De una tormenta de nieve venia la mayor tristeza de Maerla. Su hijo Eoin se había perdido entre las montanas durante una de estas tormentas y Maerla no había podido superar su pena.Desde ese amargo día ella salia de noche sola hasta llegar al circulo de las piedras susurrante. Estas era un claro entre los robles centenarios donde grandes rocas antiguas de origen desconocido se presentaban erguidas formando un circulo perfecto.
Allí en aquella desolación y rodeada por el susurro de aquellos monolitos, Maerla se sentaba en la piedra central llamada la piedra del eco. Allí sus pensamientos se convertían en recuerdos de su hijo perdido.
Una noche de luna nueva, cuando el cielo parecía un lago oscuro salpicado de estrellas, Maerla lloró como nunca antes. Su dolor era tan profundo que la piedra sobre la que estaba sentada comenzó a brillar con una luz azulada, como si absorbiera su pena. De repente El viento se detuvo. Los árboles se inclinaron. Y de la piedra surgieron pequeñas figuras luminosas, flotando como polvo de estrellas.
Eran las hadas.
Tenían alas de helecho, ojos como gotas de rocío, y sus voces eran como campanas lejanas. Algunas eran tan pequeñas como una semilla de cardo, otras del tamaño de una mariposa. Había llegado allí atraídas por el dolor de una madre.
Las hadas hablaron en un idioma que no era de palabras, sino de emociones. Le mostraron imágenes: bosques que cantaban, lagos que curaban, piedras que recordaban. Le ofrecieron un pacto:
“Tu pena nos ha llamado a este mundo desde nuestro mundo en lo profundo de la tierra. Desde ahora, cuidaremos este bosque. Pero los humanos deberán respetarlo. No cortar sin pedir permiso a la madre tierra . No tomar sin agradecer antes a los seres de los bosques.
Maerla aceptó.

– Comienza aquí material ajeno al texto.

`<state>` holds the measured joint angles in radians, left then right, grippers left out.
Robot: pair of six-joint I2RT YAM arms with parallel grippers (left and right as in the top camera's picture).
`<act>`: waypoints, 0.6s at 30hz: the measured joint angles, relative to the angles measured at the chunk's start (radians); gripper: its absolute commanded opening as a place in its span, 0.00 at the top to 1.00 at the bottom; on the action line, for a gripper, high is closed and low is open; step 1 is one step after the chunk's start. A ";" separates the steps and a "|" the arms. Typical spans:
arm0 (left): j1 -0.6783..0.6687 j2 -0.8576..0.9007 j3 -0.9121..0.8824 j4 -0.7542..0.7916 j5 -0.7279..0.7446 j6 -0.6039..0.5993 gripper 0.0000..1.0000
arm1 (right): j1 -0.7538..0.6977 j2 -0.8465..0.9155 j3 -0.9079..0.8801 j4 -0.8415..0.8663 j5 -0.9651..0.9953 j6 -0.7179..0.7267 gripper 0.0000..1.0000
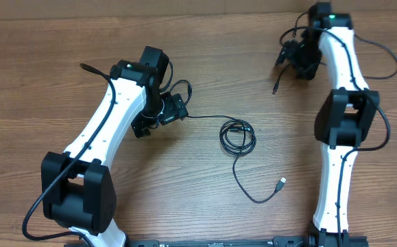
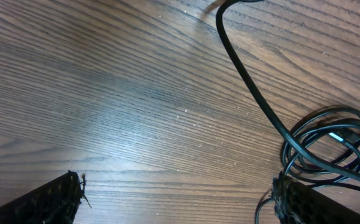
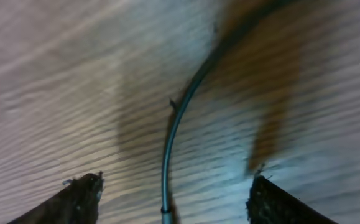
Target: Untangle cables
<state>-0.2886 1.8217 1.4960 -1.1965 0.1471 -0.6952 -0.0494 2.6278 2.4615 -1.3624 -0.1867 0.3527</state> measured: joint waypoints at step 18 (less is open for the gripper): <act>0.000 0.000 0.000 0.000 0.000 0.000 0.00 | 0.100 -0.030 -0.113 0.052 0.193 0.016 0.89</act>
<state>-0.2886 1.8217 1.4960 -1.1965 0.1467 -0.6952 0.0502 2.5977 2.3486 -1.3106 0.0067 0.3683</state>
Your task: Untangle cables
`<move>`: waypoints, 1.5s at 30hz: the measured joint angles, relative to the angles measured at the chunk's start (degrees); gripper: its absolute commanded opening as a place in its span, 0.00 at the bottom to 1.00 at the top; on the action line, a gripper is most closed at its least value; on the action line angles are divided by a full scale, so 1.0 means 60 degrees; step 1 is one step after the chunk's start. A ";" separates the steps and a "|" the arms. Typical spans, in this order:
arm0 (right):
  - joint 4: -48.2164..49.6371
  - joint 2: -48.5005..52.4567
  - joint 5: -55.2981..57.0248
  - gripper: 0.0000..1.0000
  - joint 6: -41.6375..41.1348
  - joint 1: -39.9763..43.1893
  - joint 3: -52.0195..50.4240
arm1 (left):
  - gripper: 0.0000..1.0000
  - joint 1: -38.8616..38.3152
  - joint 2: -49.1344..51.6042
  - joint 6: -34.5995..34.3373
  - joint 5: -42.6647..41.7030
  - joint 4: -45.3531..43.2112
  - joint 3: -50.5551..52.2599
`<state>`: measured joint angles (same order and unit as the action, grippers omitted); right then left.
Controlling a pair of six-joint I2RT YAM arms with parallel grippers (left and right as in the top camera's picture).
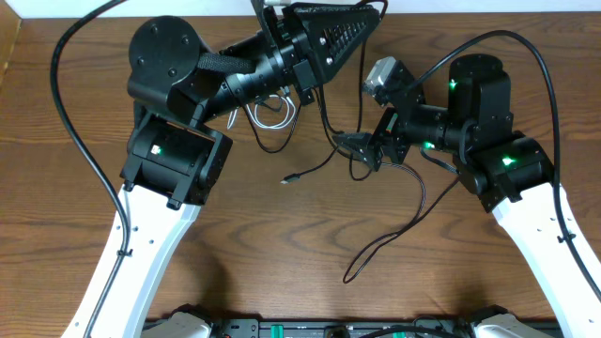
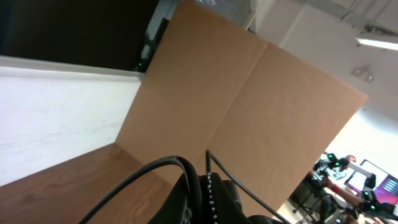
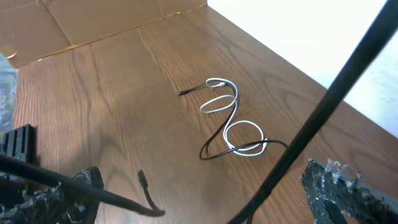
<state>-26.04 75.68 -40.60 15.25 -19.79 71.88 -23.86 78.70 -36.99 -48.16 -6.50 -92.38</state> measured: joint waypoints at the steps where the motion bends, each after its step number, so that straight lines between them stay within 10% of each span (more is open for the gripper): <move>1: 0.0062 0.0000 0.0000 0.99 0.0004 0.0000 0.0000 | 0.07 0.0000 -0.0004 -0.0131 -0.0084 -0.0117 0.0000; 5: 0.0248 0.0000 -0.0036 0.94 -0.0011 0.0000 0.0000 | 0.07 0.0000 -0.0004 -0.0408 -0.0248 -0.0211 0.0000; 12: 0.0477 0.0000 -0.0943 0.38 -0.0186 0.0000 0.0000 | 0.07 0.0004 -0.0004 -0.0586 -0.0288 -0.0211 0.0000; 36: 0.1534 0.0000 -0.2677 0.28 -0.0758 -0.0291 0.0000 | 0.07 -0.0178 -0.0004 -0.0787 -0.0277 -0.0255 0.0000; 45: 0.1621 0.0000 -0.2710 0.01 -0.0812 -0.0404 0.0000 | 0.08 -0.0178 -0.0015 -0.1184 -0.0273 -0.0678 0.0000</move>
<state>-16.32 75.68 -56.86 10.37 -22.22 71.88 -24.93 78.61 -44.10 -49.80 -10.57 -92.38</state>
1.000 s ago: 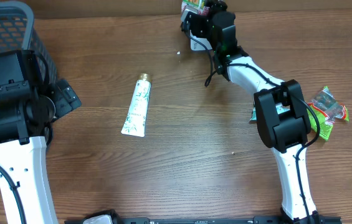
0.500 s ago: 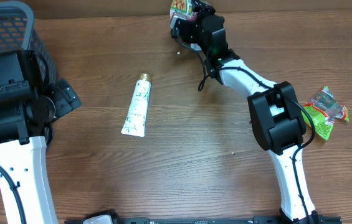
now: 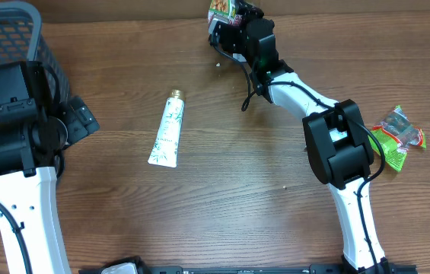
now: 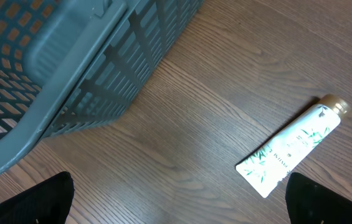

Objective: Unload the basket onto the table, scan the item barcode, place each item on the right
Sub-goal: 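Hold the cup's barcode against the scanner window with the right gripper, then carry the noodle cup right and set it beside the snack bag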

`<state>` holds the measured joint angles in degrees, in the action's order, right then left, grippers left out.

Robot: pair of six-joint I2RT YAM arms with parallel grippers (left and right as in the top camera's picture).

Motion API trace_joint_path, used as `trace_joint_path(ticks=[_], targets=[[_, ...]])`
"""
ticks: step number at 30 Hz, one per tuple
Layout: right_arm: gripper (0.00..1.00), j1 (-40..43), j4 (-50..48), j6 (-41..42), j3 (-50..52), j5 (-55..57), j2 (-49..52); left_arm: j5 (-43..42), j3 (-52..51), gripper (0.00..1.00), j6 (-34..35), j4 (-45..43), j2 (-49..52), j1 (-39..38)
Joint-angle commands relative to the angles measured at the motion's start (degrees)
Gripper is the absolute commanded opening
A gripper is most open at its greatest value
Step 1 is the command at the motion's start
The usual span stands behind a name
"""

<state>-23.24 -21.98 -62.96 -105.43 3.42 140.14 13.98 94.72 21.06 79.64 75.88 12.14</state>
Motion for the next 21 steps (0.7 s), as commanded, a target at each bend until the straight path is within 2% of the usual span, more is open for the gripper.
trace_joint_path(ticks=[1, 8, 15, 19, 21], targets=[[0.36, 0.0, 2.8, 7.4, -1.0, 0.5, -5.0, -0.1, 0.0, 1.00, 0.8, -0.2, -0.2, 0.2], [0.36, 0.1, 24.8, 24.2, -1.0, -3.2, -18.5, -0.1, 0.0, 1.00, 0.8, -0.2, -0.2, 0.2], [0.36, 2.8, 43.3, 49.4, -1.0, -14.9, -32.9, -0.1, 0.0, 1.00, 0.8, -0.2, -0.2, 0.2], [0.40, 7.8, 55.9, 68.4, -1.0, -21.5, -38.8, -0.1, 0.0, 1.00, 0.8, -0.2, -0.2, 0.2], [0.40, 11.1, 61.5, 73.0, -1.0, -24.3, -40.5, -0.1, 0.0, 1.00, 0.8, -0.2, -0.2, 0.2]])
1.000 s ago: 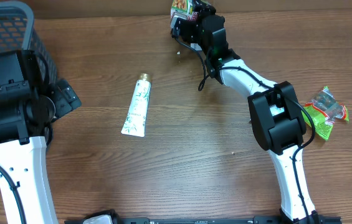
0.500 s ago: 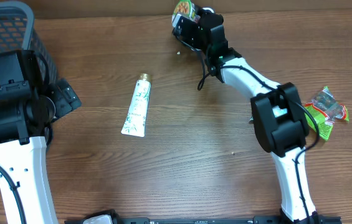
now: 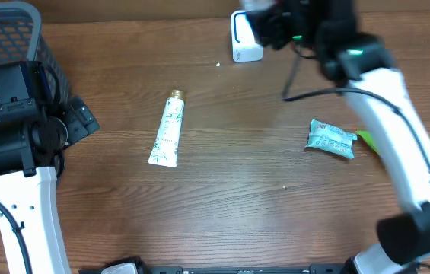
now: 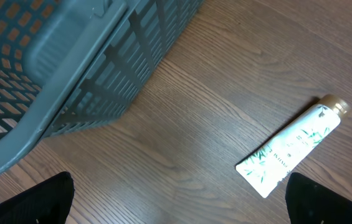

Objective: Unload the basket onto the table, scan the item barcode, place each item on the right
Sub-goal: 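Carry the noodle cup right and set it beside the snack bag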

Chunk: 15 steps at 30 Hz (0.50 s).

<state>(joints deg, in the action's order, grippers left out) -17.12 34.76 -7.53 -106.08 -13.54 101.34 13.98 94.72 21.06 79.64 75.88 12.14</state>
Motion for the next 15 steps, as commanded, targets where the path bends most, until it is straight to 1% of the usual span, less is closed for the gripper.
trace_joint_path(ticks=[1, 3, 5, 6, 7, 9, 12, 15], targets=[[0.38, 7.1, 7.8, 19.2, -0.4, -8.8, -2.4, -0.1, 0.0, 1.00, 0.8, -0.2, -0.2, 0.2], [0.36, 11.6, 13.5, 21.7, -0.4, -10.2, -3.0, -0.1, 0.0, 1.00, 0.8, -0.2, -0.2, 0.2], [0.35, 16.0, 19.4, 23.7, -0.4, -10.1, -2.9, -0.1, 0.0, 1.00, 0.8, -0.2, -0.2, 0.2], [0.37, 18.1, 22.0, 23.9, -0.3, -10.1, -2.6, 0.0, 0.0, 1.00, 0.8, -0.2, -0.2, 0.2], [0.37, 22.0, 26.2, 23.9, 0.0, -9.4, -2.0, -0.1, 0.0, 1.00, 0.8, -0.2, -0.2, 0.2], [0.34, 25.9, 29.0, 23.9, 1.3, -7.5, -1.2, -0.1, 0.0, 1.00, 0.8, -0.2, -0.2, 0.2], [0.32, 31.3, 28.9, 23.9, 5.7, -5.2, 0.1, -0.1, 0.0, 1.00, 0.8, -0.2, -0.2, 0.2], [0.31, 35.5, 25.8, 25.3, 10.8, -3.6, 1.5, -0.1, 0.0, 1.00, 0.8, -0.2, -0.2, 0.2]])
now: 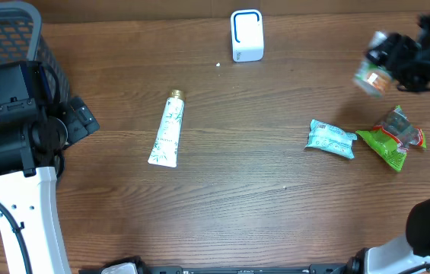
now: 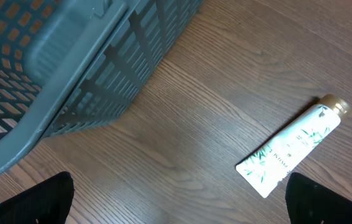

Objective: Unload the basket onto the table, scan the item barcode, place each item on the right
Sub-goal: 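Carry the noodle cup right and set it beside the snack bag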

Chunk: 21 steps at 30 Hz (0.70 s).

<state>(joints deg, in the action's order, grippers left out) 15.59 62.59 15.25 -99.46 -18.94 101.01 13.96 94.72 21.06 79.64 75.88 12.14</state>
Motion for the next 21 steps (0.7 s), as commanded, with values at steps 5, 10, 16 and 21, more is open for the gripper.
trace_joint_path(ticks=[5, 10, 16, 21], targets=[[0.22, 7.6, -13.0, 8.1, 13.6, 2.1, 2.6, 0.0, 0.0, 1.00, 0.8, -0.2, -0.2, 0.2], [0.23, 9.0, -28.4, 14.6, 23.8, 4.1, 2.6, 0.0, 0.0, 0.99, 0.8, -0.2, -0.2, 0.2], [0.30, 8.5, -39.4, 22.6, 31.4, 12.8, 2.6, 0.0, 0.0, 1.00, 0.8, -0.2, -0.2, 0.2], [0.30, 8.3, -47.4, 24.0, 36.9, 12.9, 2.6, 0.0, 0.0, 0.99, 0.8, -0.2, -0.2, 0.2]])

Y desde entonces, las hadas se ocultaron en los reflejos del agua, en los círculos de hongos, en los suspiros del viento. Solo los que han perdido algo muy querido pueden verlas, porque solo el dolor verdadero revela su presencia.
Maerla vivió muchos años más. Se convirtió en guardiana del bosque, en narradora de lo invisible. Enseñó a los niños a dejar ofrendas: leche en cuencos de piedra, pétalos sobre los troncos, canciones al amanecer. Cuando murió, su cuerpo fue enterrado bajo la piedra central, y se dice que cada vez que alguien llora allí con sinceridad, una nueva hada nace.
Hoy, en los bosques de Escocia, algunos aún dejan flores en los claros, no por superstición, sino por memoria. Porque saben que las hadas no piden adoración, sino respeto. Que cada piedra puede ser una puerta, y cada sombra, una promesa.
Pero más importante aún las hadas representa la esperanza de que todos los dolores que se llevan en el alma están siendo resguardados en el bosque para que poco a poco a poco el alma se recupere y queden como un recuerdo lejano dando paso a nuevas alegrías.